City asked to save Steveston garden

A Steveston resident is appealing to the City of Richmond to save one of the village’s smallest, but much-loved, garden spots from the wrecking ball and developer’s plans.
Kay Sakata's garden
The garden belonging to the late Kay Sakata on First Avenue in Steveston Village was a popular place for passers-by to stop and admire. Sakata passed away at age 100 last month. As of yet, her family has no plans for the property where she lived since the early 1950s. Photo submitted

A Steveston resident is appealing to the City of Richmond to save one of the village’s smallest, but much-loved, garden spots from the wrecking ball and developer’s plans.

Anne Lerner is asking city council to consider preserving the property belonging to Kay Sakata, whose immaculately-kept garden on First Avenue near Moncton Street, right in the heart of Steveston, was a focal for passers-by for decades.

Sakata passed away last month, after turning 100 in March, and had lived in the house since moving back to Steveston following the Second World War internment of Japanese-Canadians.

Lerner, who is originally from Winnipeg and has called Steveston home for the past nine years, told the Richmond News the garden was such a treasure, that having it bulldozed would not be the right thing to do.

“It is such a wonderful place. We should keep it,” she said.

One city councillor Lerner emailed about the idea was Carol Day. She passed the query on to the city’s parks and recreation department to see what, if anything, the city could do.

“We have so little heritage left in Richmond that we need to do all we can to save it,” Day said.

“There’s no promises as to what the city can do, but I have to ask the question.”

Day added she was dismayed when the Wolff House on Broadway Street, that was built in 1898, recently fell to re-development.

“Often the first call is for the bulldozer. But that should be the last call,” she said.

Sakata’s home was built in 1946 and features a lush garden that was a stopping point for many people, whether or not they knew her.
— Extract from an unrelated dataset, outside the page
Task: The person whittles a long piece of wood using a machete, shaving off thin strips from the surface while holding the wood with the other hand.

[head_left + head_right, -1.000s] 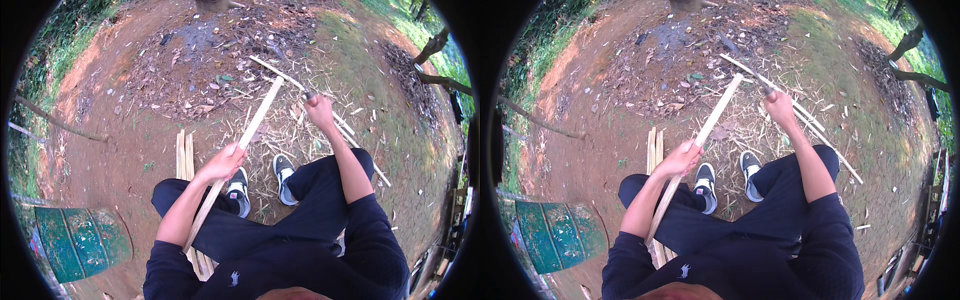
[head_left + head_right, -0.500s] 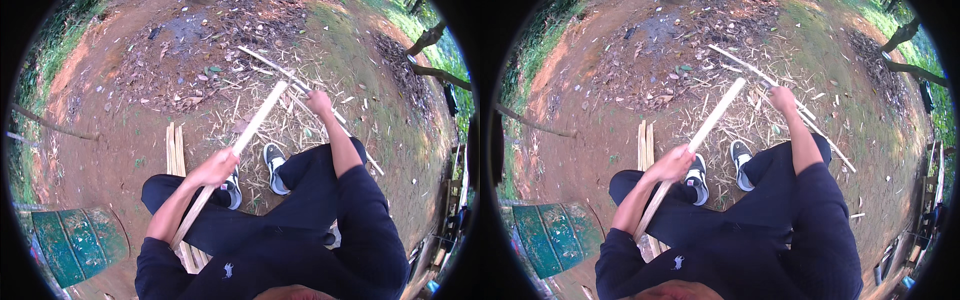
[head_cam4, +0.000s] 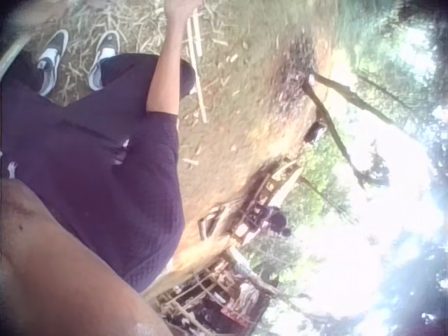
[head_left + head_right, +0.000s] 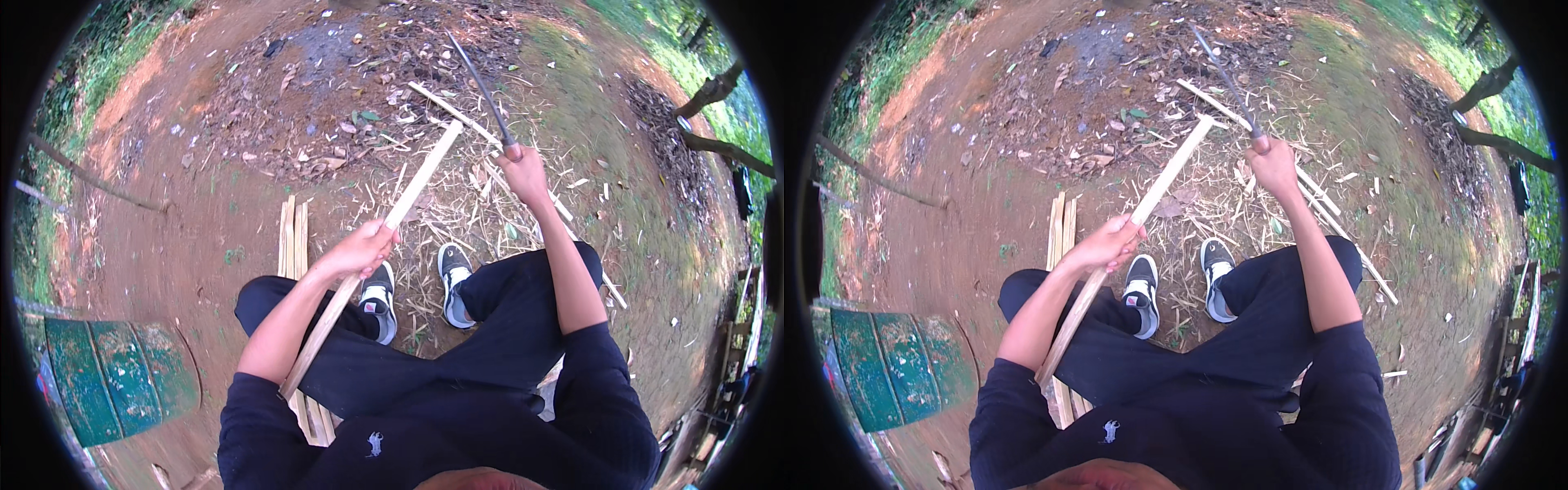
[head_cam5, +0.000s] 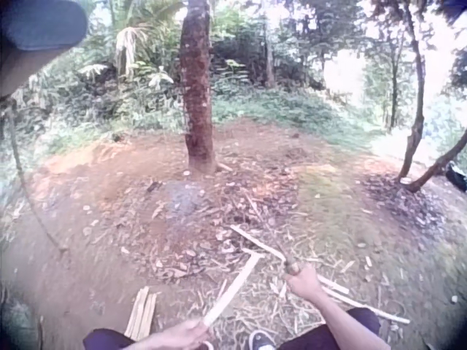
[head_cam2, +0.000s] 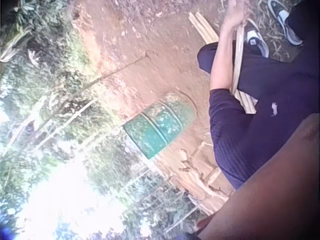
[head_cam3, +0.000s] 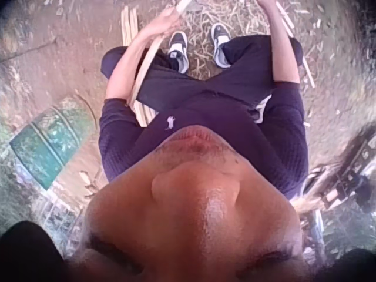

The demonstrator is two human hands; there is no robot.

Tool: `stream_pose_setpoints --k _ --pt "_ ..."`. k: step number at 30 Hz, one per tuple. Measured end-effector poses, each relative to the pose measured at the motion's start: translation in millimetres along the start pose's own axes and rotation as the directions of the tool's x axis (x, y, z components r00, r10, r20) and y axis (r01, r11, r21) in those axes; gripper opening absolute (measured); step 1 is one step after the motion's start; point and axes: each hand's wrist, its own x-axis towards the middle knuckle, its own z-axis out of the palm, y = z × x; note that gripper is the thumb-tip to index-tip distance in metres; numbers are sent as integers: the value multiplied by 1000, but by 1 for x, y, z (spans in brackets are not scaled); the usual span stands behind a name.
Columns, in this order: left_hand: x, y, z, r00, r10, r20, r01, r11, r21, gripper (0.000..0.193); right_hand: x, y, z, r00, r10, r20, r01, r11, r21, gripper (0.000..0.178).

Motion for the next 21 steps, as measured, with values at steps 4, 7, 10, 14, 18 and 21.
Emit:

And Sakata, who was made honorary parade marshal at the 2006 Steveston Salmon Festival, would often gift people with cuttings of her plants.

Day said that, when the time is right, she’d like city staff to explore the matter with the Sakata family.

According to information from BC Assessment, the 6,600-square-foot lot and home is valued at $985,000.

“We haven’t decided what we will do yet, as I was personally hoping my mom would live to be 101,” said Carol-Lyn Sakata, in an email to the News.

“The thought of letting the house and garden go is a hard one and I think we will be thinking about this and talking as a family throughout the summer.”